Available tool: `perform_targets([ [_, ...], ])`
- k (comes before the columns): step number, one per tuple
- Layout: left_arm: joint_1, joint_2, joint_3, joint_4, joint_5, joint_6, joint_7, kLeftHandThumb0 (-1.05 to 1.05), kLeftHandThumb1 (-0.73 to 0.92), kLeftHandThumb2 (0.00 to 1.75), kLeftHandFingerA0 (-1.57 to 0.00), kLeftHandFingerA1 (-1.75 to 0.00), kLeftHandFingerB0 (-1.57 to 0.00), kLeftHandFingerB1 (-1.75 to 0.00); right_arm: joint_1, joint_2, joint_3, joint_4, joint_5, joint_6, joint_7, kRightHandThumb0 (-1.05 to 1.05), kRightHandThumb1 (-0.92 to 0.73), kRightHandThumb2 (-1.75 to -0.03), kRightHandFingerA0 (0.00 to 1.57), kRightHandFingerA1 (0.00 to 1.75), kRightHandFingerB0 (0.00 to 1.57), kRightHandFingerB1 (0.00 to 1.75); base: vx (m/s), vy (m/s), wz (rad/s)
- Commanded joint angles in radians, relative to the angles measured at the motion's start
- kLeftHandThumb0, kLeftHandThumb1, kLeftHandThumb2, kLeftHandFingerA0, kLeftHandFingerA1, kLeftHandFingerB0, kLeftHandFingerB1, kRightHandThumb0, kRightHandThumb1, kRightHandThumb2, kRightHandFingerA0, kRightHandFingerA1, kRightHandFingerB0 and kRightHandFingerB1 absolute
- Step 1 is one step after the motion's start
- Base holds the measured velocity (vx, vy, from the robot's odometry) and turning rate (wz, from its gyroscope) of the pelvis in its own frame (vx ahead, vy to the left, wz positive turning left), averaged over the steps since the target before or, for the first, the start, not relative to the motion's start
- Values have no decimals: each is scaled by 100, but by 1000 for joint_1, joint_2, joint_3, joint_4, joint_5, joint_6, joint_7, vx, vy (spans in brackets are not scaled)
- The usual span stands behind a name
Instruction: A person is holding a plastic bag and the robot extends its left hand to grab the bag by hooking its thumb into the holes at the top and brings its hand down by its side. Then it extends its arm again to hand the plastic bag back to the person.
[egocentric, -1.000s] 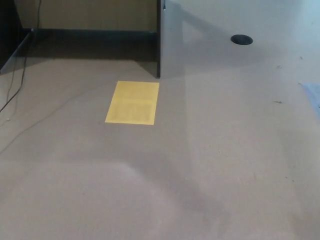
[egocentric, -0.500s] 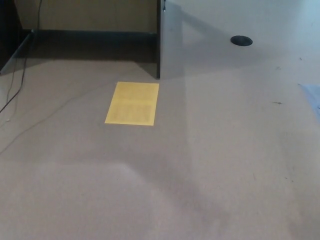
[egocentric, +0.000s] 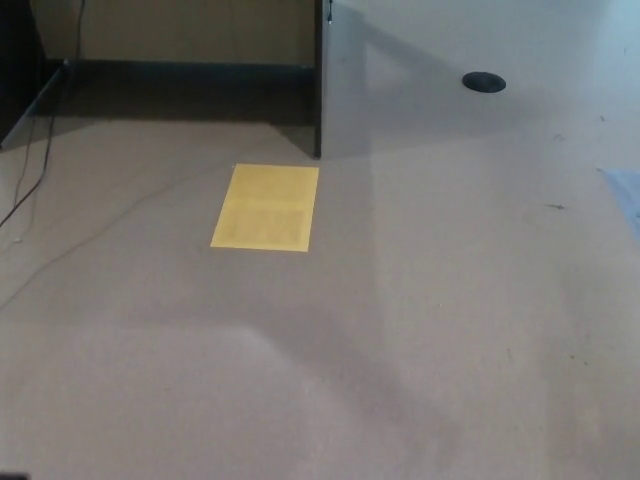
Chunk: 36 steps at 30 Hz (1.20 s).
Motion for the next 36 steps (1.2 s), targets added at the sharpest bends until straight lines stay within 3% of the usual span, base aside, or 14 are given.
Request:
perform_targets([
  [1,-54,-15,52,-314,-89,89,-209,-8,58,94,-110,-160,-89,-121,4,-31,-6,-5,-1,-8,-2,-38,-69,-61,69,45,62,41,0,0,0],
  [6,-145,-38,91,-473,-123,191,-335,-10,60,91,-112,-160,-86,-122,10,-42,-6,-4,-2,-6,3,-41,-66,-62,66,47,58,41,0,0,0],
  [7,-158,-43,95,-495,-135,208,-360,-11,69,87,-93,-167,-80,-121,15,-45,-5,-5,-3,-9,2,-41,-67,-63,66,46,58,41,0,0,0],
  [10,-250,-47,111,-526,-135,236,-399,-10,63,86,-108,-160,-84,-123,19,-47,1,-1,-9,-10,-1,-40,-67,-62,65,46,58,40,0,0,0],
  [11,-315,-57,112,-538,-145,256,-424,-12,70,83,-90,-167,-82,-117,14,-45,4,-2,-12,-5,-4,-39,-70,-61,68,44,62,41,0,0,0],
  [14,-422,-88,109,-575,-153,319,-496,-10,68,87,-93,-166,-86,-114,11,-43,6,-1,-14,1,-5,-43,-66,-64,67,47,59,42,0,0,0],
  [15,-475,-109,95,-594,-139,349,-528,-11,60,94,-113,-151,-90,-110,14,-45,7,-2,-15,-2,-6,-38,-70,-61,69,45,62,41,0,0,0],
  [17,-534,-134,76,-602,-107,373,-552,-8,65,90,-95,-163,-88,-111,16,-50,11,-2,-19,-10,-8,-38,-70,-61,69,45,61,41,0,0,0],
  [19,-583,-157,57,-593,-71,392,-569,-8,65,86,-100,-162,-90,-105,11,-46,5,-1,-11,-1,-1,-44,-66,-63,66,46,56,41,0,0,0],
  [25,-728,-268,-34,-562,-14,428,-622,-14,74,71,-88,-169,-72,-135,23,-35,10,-3,-14,4,-10,-39,-70,-61,66,44,60,40,0,0,0],
  [29,-780,-311,-62,-576,23,453,-634,-13,73,73,-91,-171,-77,-122,13,-29,3,-1,-4,18,2,-39,-69,-61,64,43,59,40,0,0,0],
  [31,-854,-350,-93,-559,32,444,-633,-16,77,72,-93,-175,-67,-144,6,-24,5,3,-8,22,-11,-43,-63,-63,67,47,58,42,0,0,0],
  [32,-875,-358,-101,-555,44,450,-633,-20,77,67,-95,-175,-72,-115,5,-25,4,2,-7,21,-12,-39,-69,-61,71,45,62,41,0,0,0],
  [36,-962,-408,-127,-561,60,473,-645,-19,71,74,-97,-174,-78,-116,6,-32,8,-9,-12,1,-10,-38,-69,-61,70,46,64,41,0,0,0],
])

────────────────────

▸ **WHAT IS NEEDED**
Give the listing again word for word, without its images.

▸ **WRITTEN SOLUTION**
Available tool: `perform_targets([ [_, ...], ])`
- k (comes before the columns): step number, one per tuple
- Layout: left_arm: joint_1, joint_2, joint_3, joint_4, joint_5, joint_6, joint_7, kLeftHandThumb0 (-1.05 to 1.05), kLeftHandThumb1 (-0.73 to 0.92), kLeftHandThumb2 (0.00 to 1.75), kLeftHandFingerA0 (-1.57 to 0.00), kLeftHandFingerA1 (-1.75 to 0.00), kLeftHandFingerB0 (-1.57 to 0.00), kLeftHandFingerB1 (-1.75 to 0.00); right_arm: joint_1, joint_2, joint_3, joint_4, joint_5, joint_6, joint_7, kRightHandThumb0 (-1.05 to 1.05), kRightHandThumb1 (-0.92 to 0.73), kRightHandThumb2 (-1.75 to -0.03), kRightHandFingerA0 (0.00 to 1.57), kRightHandFingerA1 (0.00 to 1.75), kRightHandFingerB0 (0.00 to 1.57), kRightHandFingerB1 (0.00 to 1.75); base: vx (m/s), vy (m/s), wz (rad/s)
- Commanded joint angles in radians, relative to the angles measured at the motion's start
- kLeftHandThumb0, kLeftHandThumb1, kLeftHandThumb2, kLeftHandFingerA0, kLeftHandFingerA1, kLeftHandFingerB0, kLeftHandFingerB1, kRightHandThumb0, kRightHandThumb1, kRightHandThumb2, kRightHandFingerA0, kRightHandFingerA1, kRightHandFingerB0 and kRightHandFingerB1 absolute
- Step 1 is one step after the motion's start
- Base holds the measured velocity (vx, vy, from the robot's odometry) and turning rate (wz, from its gyroscope) of the pelvis in its own frame (vx ahead, vy to the left, wz positive turning left), averaged over the steps since the target before or, for the first, the start, not relative to the motion's start
- Values have no decimals: each is scaled by 100, but by 1000 for joint_1, joint_2, joint_3, joint_4, joint_5, joint_6, joint_7, vx, vy (spans in brackets are not scaled)
- The usual span stands behind a name
Instruction: A person is holding a plastic bag and the robot extends its left hand to grab the bag by hooking its thumb into the holes at the top and brings its hand down by its side. Then it extends its arm again to hand the plastic bag back to the person.
[egocentric, -1.000s] 
[egocentric, -0.500s] 
[egocentric, +0.000s] 
Chunk: 36 steps at 30 Hz (1.20 s).
Motion for the next 36 steps (1.2 s), targets added at the sharpest bends until straight lines stay within 3% of the usual span, base aside, or 14 are given.
Request:
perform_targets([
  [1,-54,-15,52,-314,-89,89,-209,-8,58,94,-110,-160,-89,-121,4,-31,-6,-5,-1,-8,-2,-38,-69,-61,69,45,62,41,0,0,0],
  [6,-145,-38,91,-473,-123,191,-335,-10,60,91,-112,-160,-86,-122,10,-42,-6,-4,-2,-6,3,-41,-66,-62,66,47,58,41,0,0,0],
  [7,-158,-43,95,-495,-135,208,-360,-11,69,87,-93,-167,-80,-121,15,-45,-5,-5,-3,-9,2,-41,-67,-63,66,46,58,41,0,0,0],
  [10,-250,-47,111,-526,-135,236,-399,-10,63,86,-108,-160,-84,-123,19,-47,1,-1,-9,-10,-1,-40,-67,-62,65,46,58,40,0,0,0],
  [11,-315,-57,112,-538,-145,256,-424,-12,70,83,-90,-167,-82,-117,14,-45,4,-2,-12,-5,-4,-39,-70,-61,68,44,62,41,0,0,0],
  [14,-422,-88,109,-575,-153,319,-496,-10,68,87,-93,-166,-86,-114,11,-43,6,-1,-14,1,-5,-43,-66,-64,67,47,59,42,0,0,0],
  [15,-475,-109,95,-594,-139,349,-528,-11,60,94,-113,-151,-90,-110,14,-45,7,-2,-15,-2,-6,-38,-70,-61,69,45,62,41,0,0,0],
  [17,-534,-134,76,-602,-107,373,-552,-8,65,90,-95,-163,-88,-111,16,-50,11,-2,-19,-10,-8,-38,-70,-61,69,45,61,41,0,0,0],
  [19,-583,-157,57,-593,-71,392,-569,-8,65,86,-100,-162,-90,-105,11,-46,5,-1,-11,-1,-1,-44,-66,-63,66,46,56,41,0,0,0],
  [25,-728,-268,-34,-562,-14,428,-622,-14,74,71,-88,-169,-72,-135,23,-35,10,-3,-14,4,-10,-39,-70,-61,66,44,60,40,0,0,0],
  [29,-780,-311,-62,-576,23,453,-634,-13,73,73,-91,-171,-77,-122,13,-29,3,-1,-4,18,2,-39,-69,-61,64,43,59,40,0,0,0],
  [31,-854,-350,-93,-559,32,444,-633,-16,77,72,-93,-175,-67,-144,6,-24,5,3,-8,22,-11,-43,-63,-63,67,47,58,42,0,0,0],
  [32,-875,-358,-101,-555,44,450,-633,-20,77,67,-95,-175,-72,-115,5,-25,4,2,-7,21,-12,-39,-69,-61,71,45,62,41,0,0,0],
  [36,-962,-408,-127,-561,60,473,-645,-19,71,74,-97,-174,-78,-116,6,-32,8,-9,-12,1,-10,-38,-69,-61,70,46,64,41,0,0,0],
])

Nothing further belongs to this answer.